GUI chronicles 2: Mandelbrot

Let's go short and sweet this week, with a "picture's worth a thousand words" situation report, and some continuation of community conversation.


Making slow but steady progress. Still in "learning more than I ever wanted to know about Haiku's internals" territory though, but maybe the next few weeks will transition into a sweet(er) part of the S curve.

Anyway, here's a screenie:

Looks more crowded. Crowded is good. We like crowded.

Mandelbrot runs. BMessages go around, the BAlert can be dismissed by clicking its button. Menus now open/display more or less well when clicked.


Nice to see all the new articles on Genodians. It's probably fair to say that Q.A. was always a frustrating achille's heel for us, so the Q.A. related articles should be of use : I intend to take a page from Genode/Genodians in that area. Our application are GUI driven though, so automating tests might be more challenging. But with help from BView scripting (for generating "input"), and using the simple and efficient Genode::log() / qemu / expect-script mechanism I've discovered when becoming a Genodian (for generating testable "output" and verifying it), we ought to have a shot at doing this.

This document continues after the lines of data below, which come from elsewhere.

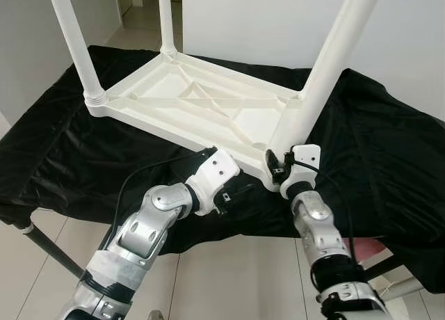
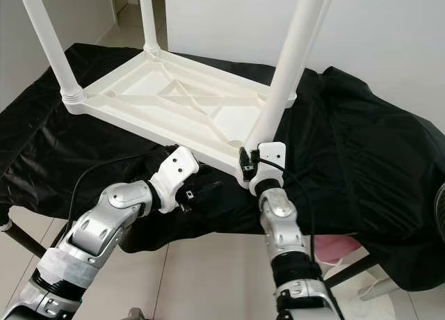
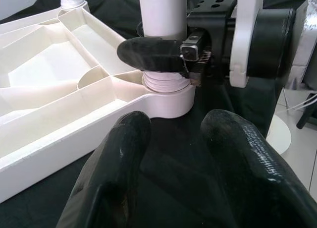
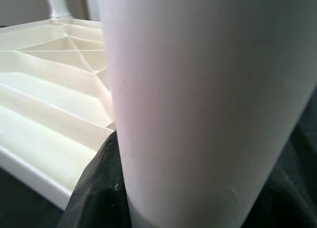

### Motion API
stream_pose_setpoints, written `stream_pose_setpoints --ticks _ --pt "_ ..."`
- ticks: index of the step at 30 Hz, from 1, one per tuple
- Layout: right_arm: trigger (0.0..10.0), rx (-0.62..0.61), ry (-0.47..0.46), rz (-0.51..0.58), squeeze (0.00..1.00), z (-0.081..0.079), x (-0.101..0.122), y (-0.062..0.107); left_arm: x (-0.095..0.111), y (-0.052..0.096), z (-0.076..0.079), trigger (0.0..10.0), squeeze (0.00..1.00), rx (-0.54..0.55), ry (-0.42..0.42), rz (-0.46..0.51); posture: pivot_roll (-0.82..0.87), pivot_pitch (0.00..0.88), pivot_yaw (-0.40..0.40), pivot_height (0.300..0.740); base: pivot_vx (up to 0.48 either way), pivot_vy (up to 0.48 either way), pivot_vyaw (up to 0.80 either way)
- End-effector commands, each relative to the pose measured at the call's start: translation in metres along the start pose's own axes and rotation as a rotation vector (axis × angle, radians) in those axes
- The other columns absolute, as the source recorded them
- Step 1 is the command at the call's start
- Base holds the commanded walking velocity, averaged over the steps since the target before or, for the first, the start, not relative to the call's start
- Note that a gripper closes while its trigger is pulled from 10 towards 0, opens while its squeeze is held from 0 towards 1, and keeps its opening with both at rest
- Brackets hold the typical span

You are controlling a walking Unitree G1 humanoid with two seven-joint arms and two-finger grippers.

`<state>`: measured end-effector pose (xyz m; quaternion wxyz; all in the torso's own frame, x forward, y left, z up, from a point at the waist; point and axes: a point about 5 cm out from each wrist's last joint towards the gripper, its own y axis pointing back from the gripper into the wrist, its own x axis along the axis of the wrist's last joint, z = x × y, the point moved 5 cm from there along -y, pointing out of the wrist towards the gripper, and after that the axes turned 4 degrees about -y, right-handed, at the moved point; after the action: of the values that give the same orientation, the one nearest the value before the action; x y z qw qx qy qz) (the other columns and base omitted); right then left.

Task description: Building children table

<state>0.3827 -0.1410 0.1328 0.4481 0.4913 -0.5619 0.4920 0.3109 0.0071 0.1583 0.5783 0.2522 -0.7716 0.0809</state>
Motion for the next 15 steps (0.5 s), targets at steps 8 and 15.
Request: stream_pose_setpoints --ticks 8,15 --pt "10.0 -0.113 -0.023 -0.026 0.0 -0.003 -0.007 0.007 0.001 -0.001 0.004 10.0 0.0 -0.018 0.006 0.002 0.03 0.045 -0.059 0.74 0.0 0.0 0.0" --pt "10.0 -0.13 -0.014 -0.018 0.0 -0.004 -0.004 0.007 0.001 -0.001 0.003 10.0 0.0 -0.014 0.004 0.0 0.03 0.044 -0.059 0.74 0.0 0.0 0.0"
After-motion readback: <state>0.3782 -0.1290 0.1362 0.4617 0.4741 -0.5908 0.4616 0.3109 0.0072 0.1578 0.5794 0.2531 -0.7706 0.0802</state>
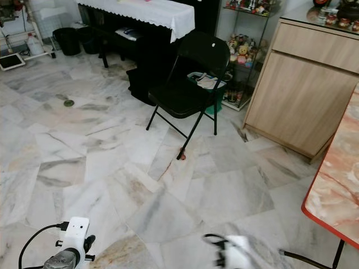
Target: Setting the table
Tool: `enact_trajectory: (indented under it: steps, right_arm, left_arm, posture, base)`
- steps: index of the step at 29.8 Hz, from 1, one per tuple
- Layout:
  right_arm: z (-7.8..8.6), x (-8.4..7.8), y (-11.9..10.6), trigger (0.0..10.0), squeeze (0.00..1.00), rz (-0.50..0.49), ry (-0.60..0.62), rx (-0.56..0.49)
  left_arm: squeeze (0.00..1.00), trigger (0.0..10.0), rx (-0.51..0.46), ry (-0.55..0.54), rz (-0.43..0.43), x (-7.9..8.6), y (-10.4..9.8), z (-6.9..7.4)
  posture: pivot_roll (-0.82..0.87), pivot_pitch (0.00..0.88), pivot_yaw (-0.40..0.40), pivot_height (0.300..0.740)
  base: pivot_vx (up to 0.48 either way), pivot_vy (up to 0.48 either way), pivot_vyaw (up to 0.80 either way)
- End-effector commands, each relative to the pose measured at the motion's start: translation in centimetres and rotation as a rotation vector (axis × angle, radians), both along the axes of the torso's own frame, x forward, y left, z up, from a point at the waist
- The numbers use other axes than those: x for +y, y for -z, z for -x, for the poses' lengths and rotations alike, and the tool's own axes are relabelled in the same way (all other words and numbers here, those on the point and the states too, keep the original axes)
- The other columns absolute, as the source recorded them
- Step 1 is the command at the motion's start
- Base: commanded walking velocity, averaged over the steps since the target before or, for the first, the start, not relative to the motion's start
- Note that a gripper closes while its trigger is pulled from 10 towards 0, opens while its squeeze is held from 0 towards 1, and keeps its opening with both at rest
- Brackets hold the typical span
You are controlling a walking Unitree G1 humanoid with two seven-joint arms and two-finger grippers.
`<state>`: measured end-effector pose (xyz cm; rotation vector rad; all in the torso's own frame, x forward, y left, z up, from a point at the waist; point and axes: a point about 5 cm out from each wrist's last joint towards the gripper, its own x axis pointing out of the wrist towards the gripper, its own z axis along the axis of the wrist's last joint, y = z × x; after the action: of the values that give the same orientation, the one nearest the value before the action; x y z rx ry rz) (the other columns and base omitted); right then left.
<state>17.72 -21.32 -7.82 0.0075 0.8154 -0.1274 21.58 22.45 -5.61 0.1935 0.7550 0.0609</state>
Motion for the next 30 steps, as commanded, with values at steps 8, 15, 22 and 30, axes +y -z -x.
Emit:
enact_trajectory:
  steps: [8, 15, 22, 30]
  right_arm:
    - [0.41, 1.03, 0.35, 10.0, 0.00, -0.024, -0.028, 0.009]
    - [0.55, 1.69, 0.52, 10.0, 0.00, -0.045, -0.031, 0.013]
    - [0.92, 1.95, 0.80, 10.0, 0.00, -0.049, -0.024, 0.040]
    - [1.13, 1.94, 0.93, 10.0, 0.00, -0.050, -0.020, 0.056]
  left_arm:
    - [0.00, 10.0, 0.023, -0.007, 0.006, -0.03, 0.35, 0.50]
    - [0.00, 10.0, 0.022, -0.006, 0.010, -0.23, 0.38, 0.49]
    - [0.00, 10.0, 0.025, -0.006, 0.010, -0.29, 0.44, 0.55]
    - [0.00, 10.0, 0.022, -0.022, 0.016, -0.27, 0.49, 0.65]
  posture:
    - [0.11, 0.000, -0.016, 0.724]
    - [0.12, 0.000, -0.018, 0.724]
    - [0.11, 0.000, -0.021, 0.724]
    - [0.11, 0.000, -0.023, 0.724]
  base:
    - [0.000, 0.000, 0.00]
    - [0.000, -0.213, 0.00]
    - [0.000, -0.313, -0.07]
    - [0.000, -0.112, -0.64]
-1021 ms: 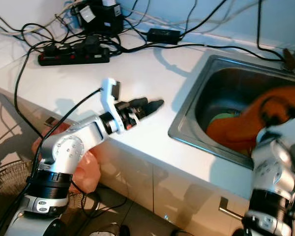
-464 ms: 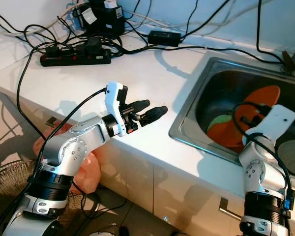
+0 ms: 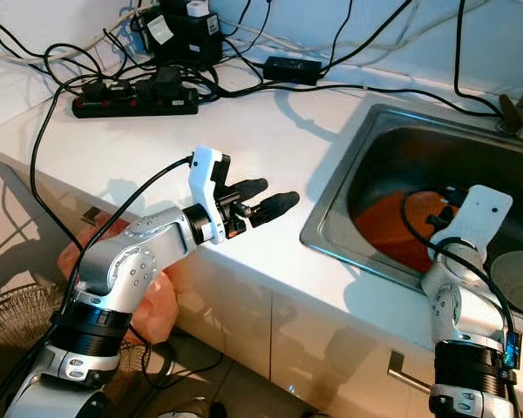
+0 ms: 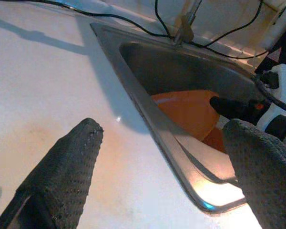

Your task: Kitchen organization

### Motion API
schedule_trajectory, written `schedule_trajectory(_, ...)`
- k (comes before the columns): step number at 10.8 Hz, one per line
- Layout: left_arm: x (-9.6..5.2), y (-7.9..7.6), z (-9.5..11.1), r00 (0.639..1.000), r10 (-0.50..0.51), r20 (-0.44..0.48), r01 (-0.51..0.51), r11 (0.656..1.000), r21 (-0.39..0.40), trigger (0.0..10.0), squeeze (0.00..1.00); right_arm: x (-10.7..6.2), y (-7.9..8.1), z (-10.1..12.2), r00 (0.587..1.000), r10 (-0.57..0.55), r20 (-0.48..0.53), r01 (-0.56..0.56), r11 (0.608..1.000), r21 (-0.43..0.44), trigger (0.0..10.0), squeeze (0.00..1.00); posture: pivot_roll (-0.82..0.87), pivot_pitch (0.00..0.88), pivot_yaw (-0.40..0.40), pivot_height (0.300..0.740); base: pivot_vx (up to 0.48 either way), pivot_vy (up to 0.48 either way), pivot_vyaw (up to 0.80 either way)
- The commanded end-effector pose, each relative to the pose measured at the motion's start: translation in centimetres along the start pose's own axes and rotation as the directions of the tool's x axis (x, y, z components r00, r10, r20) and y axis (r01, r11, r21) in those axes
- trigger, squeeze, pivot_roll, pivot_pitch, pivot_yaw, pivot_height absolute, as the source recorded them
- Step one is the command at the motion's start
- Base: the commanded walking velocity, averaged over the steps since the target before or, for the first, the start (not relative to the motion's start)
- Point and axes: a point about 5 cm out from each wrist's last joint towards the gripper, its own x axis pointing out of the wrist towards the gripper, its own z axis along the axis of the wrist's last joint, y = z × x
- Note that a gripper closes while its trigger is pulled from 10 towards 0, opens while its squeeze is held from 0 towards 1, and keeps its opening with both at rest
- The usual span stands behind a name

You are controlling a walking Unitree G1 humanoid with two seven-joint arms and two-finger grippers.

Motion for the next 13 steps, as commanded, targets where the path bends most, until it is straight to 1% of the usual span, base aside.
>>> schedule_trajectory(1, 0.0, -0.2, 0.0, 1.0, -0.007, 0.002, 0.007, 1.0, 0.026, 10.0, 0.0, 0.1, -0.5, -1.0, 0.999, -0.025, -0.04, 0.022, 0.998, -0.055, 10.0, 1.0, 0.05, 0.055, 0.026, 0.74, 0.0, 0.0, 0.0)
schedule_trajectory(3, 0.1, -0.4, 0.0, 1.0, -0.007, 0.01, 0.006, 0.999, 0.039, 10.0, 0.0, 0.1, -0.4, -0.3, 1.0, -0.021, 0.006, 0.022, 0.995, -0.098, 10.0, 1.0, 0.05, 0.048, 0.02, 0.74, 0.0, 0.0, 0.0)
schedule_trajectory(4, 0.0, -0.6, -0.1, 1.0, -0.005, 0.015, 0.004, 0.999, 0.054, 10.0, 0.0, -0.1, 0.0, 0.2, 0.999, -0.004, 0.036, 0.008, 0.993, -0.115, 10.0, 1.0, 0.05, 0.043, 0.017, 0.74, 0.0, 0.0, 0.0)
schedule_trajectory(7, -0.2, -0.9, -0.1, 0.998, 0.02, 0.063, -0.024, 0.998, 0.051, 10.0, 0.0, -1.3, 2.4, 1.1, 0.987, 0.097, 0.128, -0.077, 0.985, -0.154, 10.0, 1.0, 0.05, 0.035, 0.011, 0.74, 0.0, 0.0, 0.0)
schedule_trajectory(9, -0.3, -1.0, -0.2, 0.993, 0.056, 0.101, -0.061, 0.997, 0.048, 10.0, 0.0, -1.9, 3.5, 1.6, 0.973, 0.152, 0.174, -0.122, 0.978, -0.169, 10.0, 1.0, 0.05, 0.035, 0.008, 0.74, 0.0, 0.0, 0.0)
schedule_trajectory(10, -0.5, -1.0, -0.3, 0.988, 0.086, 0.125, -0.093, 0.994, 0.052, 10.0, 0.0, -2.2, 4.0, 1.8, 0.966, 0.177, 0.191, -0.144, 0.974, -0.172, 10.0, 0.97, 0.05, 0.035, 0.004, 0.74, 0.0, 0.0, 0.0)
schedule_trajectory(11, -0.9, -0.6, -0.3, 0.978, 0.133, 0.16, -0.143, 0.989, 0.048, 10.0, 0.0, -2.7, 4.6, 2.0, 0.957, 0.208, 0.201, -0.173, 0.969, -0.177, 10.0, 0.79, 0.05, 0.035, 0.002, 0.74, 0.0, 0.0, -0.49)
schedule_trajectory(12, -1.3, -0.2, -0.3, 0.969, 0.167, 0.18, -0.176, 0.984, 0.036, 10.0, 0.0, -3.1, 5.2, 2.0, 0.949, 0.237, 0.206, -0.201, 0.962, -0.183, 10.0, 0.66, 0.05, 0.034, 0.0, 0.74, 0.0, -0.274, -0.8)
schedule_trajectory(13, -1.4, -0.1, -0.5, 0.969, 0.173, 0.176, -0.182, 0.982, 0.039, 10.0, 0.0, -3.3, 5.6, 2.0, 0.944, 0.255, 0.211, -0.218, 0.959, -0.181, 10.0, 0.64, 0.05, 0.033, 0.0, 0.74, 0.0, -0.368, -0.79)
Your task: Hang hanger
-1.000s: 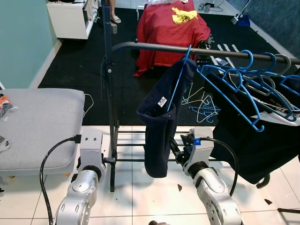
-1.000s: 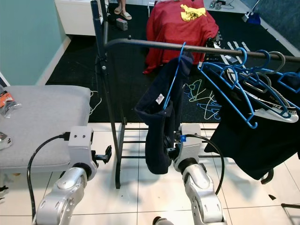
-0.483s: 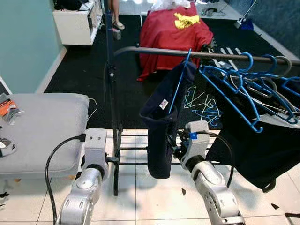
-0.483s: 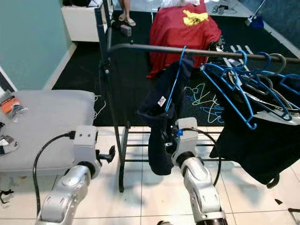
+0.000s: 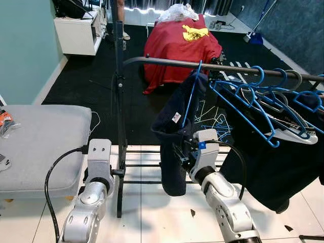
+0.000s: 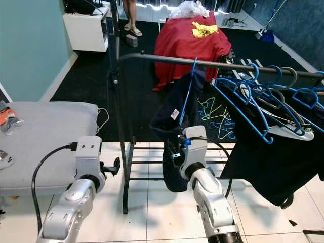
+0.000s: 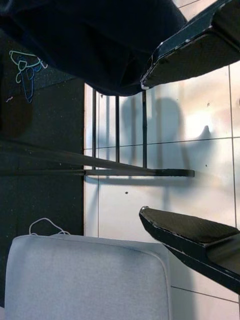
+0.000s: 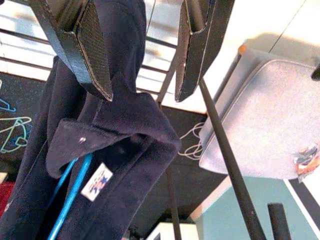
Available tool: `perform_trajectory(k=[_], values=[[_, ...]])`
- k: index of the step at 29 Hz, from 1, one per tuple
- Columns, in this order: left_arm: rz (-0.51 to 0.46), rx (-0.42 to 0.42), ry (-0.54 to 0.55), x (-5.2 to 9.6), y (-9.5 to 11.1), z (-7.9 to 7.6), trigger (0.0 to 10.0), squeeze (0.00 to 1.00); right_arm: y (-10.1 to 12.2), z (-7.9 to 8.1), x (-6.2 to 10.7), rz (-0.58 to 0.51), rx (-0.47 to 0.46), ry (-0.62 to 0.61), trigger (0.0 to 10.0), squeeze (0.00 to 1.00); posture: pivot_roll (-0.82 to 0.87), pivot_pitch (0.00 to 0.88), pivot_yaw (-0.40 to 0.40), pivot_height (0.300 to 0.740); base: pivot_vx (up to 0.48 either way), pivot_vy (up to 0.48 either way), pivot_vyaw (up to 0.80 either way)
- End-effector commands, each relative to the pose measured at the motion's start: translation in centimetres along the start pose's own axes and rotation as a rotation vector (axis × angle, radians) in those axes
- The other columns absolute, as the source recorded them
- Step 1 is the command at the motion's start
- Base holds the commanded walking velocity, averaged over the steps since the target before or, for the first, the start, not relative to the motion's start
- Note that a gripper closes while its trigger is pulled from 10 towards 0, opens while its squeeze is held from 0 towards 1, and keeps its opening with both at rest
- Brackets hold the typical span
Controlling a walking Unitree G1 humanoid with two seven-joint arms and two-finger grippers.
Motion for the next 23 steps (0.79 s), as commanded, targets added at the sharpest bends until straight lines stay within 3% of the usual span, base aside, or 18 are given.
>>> perform_trajectory(k=[1, 5, 13, 21, 23], values=[[-0.002, 0.001, 0.012, 0.2, -0.2, 0.1, 10.0, 0.00, -0.8, -0.3, 0.2, 0.028, -0.001, -0.005, 10.0, 0.00, -0.01, 0.096, -0.093, 0.740, 0.000, 0.000, 0.00], [0.002, 0.000, 0.046, -0.2, -0.2, 0.5, 10.0, 0.00, -0.4, -1.1, 0.1, 0.011, 0.027, -0.027, 10.0, 0.00, -0.01, 0.086, -0.068, 0.740, 0.000, 0.000, 0.00], [-0.014, 0.010, 0.019, -0.3, 0.3, -0.7, 10.0, 0.00, -0.9, -1.3, -0.2, 0.025, 0.051, -0.028, 10.0, 0.00, 0.00, 0.096, -0.094, 0.740, 0.000, 0.000, 0.00], [-0.031, 0.050, 0.031, -0.1, 0.5, -0.5, 10.0, 0.00, 0.7, -1.4, -0.1, -0.035, 0.051, -0.026, 10.0, 0.00, -0.03, 0.102, -0.091, 0.740, 0.000, 0.000, 0.00], [-0.044, 0.053, 0.027, -0.1, 0.8, -0.7, 10.0, 0.00, 1.2, -2.1, 0.2, -0.068, 0.055, -0.035, 10.0, 0.00, -0.03, 0.106, -0.092, 0.740, 0.000, 0.000, 0.00]])
Point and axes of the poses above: a point about 5 cm out from each wrist's last joint towards the gripper, its own x axis pointing back from the gripper into the wrist, its own y axis along the axis of the wrist's last joint, z = x × y, the point moved 6 cm from there along -x, pointing out of the wrist towards the gripper, and after that the axes turned 6 degrees about x, right-handed, at the moved point
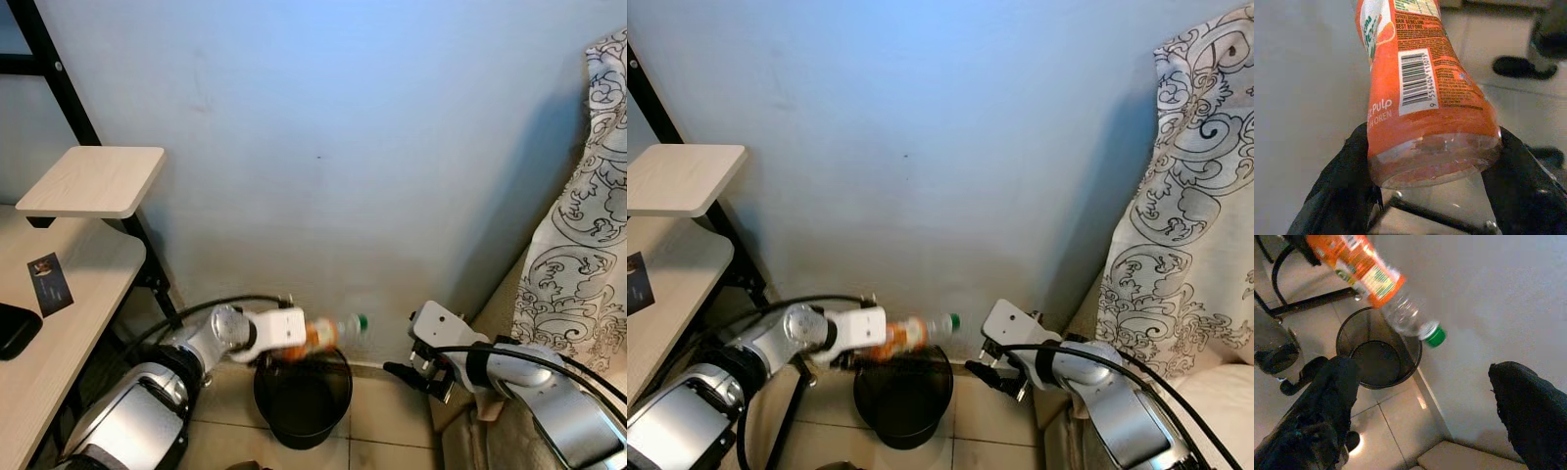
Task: Clean up the room
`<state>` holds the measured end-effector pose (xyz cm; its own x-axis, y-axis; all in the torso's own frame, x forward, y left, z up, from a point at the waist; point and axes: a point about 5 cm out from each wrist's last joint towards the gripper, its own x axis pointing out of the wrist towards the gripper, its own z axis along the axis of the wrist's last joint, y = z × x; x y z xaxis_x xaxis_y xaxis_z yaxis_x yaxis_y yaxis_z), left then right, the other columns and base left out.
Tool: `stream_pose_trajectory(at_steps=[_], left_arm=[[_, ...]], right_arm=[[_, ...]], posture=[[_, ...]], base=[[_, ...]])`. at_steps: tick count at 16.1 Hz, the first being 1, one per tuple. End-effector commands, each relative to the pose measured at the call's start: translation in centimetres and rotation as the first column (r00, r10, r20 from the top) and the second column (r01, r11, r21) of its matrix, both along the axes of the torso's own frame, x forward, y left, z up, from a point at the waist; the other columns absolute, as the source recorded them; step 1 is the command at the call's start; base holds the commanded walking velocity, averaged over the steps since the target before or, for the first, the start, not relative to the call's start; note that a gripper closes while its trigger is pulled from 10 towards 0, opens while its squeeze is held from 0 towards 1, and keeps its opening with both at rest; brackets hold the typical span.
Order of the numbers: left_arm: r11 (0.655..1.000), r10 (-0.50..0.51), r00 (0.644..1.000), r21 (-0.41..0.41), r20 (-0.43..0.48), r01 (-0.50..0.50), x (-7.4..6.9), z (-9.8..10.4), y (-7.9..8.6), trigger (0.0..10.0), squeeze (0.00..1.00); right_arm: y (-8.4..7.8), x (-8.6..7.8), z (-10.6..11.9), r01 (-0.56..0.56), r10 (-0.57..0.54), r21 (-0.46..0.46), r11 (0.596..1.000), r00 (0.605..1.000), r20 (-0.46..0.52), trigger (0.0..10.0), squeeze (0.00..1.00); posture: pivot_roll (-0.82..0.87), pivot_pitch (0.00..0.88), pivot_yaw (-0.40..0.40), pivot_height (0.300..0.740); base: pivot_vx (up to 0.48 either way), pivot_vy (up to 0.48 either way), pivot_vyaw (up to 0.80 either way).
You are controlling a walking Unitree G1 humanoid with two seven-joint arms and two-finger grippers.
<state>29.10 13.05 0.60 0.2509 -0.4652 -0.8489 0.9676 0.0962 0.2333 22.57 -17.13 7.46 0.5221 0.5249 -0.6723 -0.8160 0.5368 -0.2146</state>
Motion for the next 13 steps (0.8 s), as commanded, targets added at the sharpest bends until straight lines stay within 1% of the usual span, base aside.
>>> stream_pose_trajectory(at_steps=[1, 3, 5, 9, 13], left_arm=[[1.000, -0.021, 0.999, 0.020, 0.027, 0.020, 0.5, 0.5, 0.1, 10.0, 0.00], [1.000, -0.011, 0.999, 0.028, 0.034, 0.010, 0.6, 0.5, 0.3, 10.0, 0.00], [0.999, -0.015, 0.999, 0.040, 0.030, 0.014, 0.6, 0.5, 0.6, 10.0, 0.00], [0.999, 0.000, 1.000, 0.049, 0.032, -0.002, 0.5, 0.3, 0.9, 10.0, 0.00], [0.999, 0.010, 1.000, 0.052, 0.017, -0.010, 0.4, 0.1, 1.1, 10.0, 0.00]], right_arm=[[-0.1, 0.3, 0.6, -0.013, 0.013, -0.014, 1.000, 1.000, 0.017, 10.0, 0.00], [0.0, 0.3, 0.7, -0.021, 0.021, -0.004, 1.000, 1.000, 0.015, 10.0, 0.00], [0.3, 0.2, 0.7, -0.055, 0.055, 0.011, 0.998, 0.998, 0.019, 10.0, 0.00], [0.8, 0.6, 0.9, -0.063, 0.062, 0.025, 0.998, 0.997, 0.039, 10.0, 0.00], [1.1, 0.8, 0.9, -0.077, 0.076, 0.029, 0.997, 0.996, 0.042, 10.0, 0.00]], posture=[[-0.13, 0.000, 0.020, 0.740], [-0.13, 0.000, 0.019, 0.740], [-0.13, 0.000, 0.016, 0.740], [-0.13, 0.000, 0.013, 0.740], [-0.12, 0.000, 0.011, 0.740]], base=[[0.000, 0.000, 0.00], [0.000, 0.000, 0.00], [0.000, 0.000, 0.00], [0.000, 0.000, 0.00], [0.000, 0.000, 0.00]])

What's more, Secure screenshots part I was most accessible to a newcomer like me. When the dust settles for us I should take a stab at integrating capture into my builds; also learned some things by studying the code (got a chuckle or ten by visiting the IT news aggregator from the screenshot too!).


  I'm very curious to see how you handle message passing,
  and how much code and/or complexity this layer adds to the library.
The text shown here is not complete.